Function declaration and calling in PHP - Time & Space Complexity
When we declare and call a function, we want to know how long it takes as the input changes.
We ask: How does the time grow when we run the function with bigger inputs?
Analyze the time complexity of the following code snippet.
function greet($name) {
echo "Hello, $name!\n";
}
$names = ['Alice', 'Bob', 'Charlie'];
foreach ($names as $person) {
greet($person);
}
This code defines a function that prints a greeting and calls it for each name in a list.
Identify the loops, recursion, array traversals that repeat.
- Primary operation: Calling the greet function inside a loop.
- How many times: Once for each name in the array.
Each time we add a new name, the function runs one more time.

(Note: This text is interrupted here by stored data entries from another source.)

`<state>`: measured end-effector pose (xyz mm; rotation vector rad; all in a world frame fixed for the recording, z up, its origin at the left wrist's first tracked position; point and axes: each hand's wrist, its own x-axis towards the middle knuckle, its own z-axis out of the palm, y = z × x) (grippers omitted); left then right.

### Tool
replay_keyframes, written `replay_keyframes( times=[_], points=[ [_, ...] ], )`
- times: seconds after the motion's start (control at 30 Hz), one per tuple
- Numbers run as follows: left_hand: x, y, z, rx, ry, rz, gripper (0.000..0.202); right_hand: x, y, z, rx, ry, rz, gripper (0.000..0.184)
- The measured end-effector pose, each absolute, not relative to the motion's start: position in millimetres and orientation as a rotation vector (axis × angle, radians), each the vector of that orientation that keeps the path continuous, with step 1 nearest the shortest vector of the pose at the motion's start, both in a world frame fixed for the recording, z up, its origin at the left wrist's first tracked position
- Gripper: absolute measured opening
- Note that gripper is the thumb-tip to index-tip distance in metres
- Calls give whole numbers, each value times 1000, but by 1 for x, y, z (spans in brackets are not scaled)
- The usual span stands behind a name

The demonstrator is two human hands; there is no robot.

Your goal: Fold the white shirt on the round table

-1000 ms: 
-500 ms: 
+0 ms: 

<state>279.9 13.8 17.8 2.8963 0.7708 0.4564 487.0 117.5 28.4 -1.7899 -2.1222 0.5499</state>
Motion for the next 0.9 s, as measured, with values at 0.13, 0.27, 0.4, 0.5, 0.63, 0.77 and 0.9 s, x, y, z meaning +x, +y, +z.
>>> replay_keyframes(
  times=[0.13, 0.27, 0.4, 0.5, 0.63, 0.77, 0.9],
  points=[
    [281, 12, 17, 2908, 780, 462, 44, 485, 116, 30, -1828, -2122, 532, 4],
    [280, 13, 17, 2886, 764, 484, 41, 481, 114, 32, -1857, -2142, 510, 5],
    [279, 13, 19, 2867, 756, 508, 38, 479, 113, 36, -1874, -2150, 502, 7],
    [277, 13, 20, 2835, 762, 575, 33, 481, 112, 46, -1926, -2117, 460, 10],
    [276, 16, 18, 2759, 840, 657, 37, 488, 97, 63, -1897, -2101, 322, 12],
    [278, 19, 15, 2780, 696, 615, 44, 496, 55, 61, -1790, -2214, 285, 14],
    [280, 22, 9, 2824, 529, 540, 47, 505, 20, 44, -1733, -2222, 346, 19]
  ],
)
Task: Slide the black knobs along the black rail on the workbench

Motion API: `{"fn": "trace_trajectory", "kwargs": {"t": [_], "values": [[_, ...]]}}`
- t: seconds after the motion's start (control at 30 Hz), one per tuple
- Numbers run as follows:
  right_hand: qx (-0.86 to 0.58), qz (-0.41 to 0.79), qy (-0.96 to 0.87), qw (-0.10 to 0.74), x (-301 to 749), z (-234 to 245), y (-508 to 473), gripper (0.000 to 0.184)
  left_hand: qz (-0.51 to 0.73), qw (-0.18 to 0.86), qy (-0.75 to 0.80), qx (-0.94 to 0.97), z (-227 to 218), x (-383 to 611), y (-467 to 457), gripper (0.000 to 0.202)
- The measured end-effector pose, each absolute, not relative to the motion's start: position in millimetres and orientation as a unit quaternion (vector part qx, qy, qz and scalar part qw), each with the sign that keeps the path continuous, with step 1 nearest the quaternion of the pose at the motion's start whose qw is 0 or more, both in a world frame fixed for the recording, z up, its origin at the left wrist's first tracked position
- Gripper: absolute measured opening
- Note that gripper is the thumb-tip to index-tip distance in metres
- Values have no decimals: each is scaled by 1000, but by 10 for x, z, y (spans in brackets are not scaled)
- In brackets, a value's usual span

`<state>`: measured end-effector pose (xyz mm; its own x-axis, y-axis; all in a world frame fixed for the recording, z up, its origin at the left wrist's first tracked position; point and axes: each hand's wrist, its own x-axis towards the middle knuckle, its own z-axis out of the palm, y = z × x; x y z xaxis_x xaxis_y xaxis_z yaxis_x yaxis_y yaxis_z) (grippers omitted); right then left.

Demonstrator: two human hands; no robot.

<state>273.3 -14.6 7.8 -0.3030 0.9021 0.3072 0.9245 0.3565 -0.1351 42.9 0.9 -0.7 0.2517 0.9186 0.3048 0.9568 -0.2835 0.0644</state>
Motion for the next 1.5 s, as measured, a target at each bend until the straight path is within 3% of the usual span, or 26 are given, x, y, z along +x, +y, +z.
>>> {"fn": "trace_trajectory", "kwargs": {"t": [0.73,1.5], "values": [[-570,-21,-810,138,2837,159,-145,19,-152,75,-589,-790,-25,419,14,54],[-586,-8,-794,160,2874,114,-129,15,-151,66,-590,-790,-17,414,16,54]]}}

| Input Size (n) | Approx. Operations |
|---|---|
| 10 | 10 greetings printed |
| 100 | 100 greetings printed |
| 1000 | 1000 greetings printed |
Pattern observation: The work grows directly with the number of names.
Time Complexity: O(n)
This means the time to run grows in a straight line with the number of inputs.
[X] Wrong: "Calling a function once always takes the same time no matter what."
[OK] Correct: The function might be called many times, so total time depends on how many calls happen.
Understanding how function calls add up helps you explain code efficiency clearly and confidently.
"What if the greet function itself had a loop inside? How would the time complexity change?"